Raison pour laquelle la note de la France a été baissée par l’agence de notation Fitch ?
« Oui et pour autant, les taux d’intérêt ne sont pas montés en flèche. En réalité, notre dette est toujours considérée comme un actif sûr. Un signe révélateur est la stabilité des porteurs : une part croissante des investisseurs conserve les titres de dette française sur la durée, au lieu de les céder rapidement sur les marchés secondaires pour spéculer. Cette rétention de long terme constitue, en finance, un marqueur clair de confiance.
« Nous sommes tous, collectivement, propriétaires d’environ un quart de notre propre dette »
Un autre aspect souvent négligé concerne la répartition des détenteurs. Environ 45 % des titres sont aujourd’hui entre les mains de résidents et 55 % de non-résidents, un niveau parmi les plus élevés des pays développés. Cela traduit l’attractivité de la dette française, que fonds de pension, banques et assureurs achètent volontiers. À noter enfin : près d’un quart de l’encourt est détenu par la Banque de France, c’est-à-dire par une institution publique.

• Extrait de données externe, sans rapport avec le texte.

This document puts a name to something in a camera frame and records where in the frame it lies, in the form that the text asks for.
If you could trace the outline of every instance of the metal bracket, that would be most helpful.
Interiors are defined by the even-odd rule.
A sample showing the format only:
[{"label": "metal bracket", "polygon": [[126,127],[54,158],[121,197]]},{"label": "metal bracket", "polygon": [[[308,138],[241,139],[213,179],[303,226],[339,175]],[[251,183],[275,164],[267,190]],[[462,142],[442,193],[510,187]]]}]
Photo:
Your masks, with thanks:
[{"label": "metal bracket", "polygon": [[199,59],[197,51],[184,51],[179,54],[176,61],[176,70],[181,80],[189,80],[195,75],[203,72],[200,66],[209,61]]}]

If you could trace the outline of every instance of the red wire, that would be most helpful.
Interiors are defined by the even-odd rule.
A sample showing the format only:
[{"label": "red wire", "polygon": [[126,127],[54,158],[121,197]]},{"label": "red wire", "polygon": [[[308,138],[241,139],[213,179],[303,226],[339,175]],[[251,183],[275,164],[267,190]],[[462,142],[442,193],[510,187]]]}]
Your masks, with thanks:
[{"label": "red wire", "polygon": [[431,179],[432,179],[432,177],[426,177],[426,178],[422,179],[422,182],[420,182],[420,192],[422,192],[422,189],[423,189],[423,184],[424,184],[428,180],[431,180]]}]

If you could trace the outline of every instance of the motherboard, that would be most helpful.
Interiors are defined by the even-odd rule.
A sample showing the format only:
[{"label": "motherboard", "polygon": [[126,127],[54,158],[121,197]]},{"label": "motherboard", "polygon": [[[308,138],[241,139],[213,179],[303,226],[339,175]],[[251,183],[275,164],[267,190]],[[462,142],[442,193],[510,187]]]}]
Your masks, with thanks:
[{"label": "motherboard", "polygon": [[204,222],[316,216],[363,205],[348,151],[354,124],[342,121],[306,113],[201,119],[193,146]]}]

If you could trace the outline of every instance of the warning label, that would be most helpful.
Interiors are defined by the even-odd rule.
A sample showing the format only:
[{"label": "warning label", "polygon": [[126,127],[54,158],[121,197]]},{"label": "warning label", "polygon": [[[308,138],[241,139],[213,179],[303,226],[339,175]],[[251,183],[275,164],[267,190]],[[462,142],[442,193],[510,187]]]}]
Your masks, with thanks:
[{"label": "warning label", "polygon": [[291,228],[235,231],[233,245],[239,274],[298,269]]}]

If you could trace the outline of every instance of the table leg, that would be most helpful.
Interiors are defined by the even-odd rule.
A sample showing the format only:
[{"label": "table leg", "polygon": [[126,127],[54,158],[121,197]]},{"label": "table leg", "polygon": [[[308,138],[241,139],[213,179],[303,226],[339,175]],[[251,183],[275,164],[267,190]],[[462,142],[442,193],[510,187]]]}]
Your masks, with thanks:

Nous sommes donc tous, collectivement, propriétaires d’environ un quart de notre propre dette ! »
Dans une tribune signée dans Le Monde, vous pointez le récit « moral » entourant la dette. Qu’entendez-vous par là ?
« Tout à fait. C’est un discours qu’a fortement incarné François Bayrou récemment : la dette serait une “malédiction” collective. Cette représentation s’inscrit dans un héritage religieux et moral bien particulier, forgé dès les XVIIe et XVIIIe siècles. Dans la tradition biblique, le même mot sert souvent à désigner la “dette” et la “faute” – en grec, en araméen, en hébreu. Et cette vieille équivalence imprègne encore nos imaginaires : la dette serait un péché à expier, qu’il faudrait rembourser comme on fait pénitence. Les efforts demandés prennent alors la forme d’une repentance collective. Il faut déconstruire ce mythe de toute urgence !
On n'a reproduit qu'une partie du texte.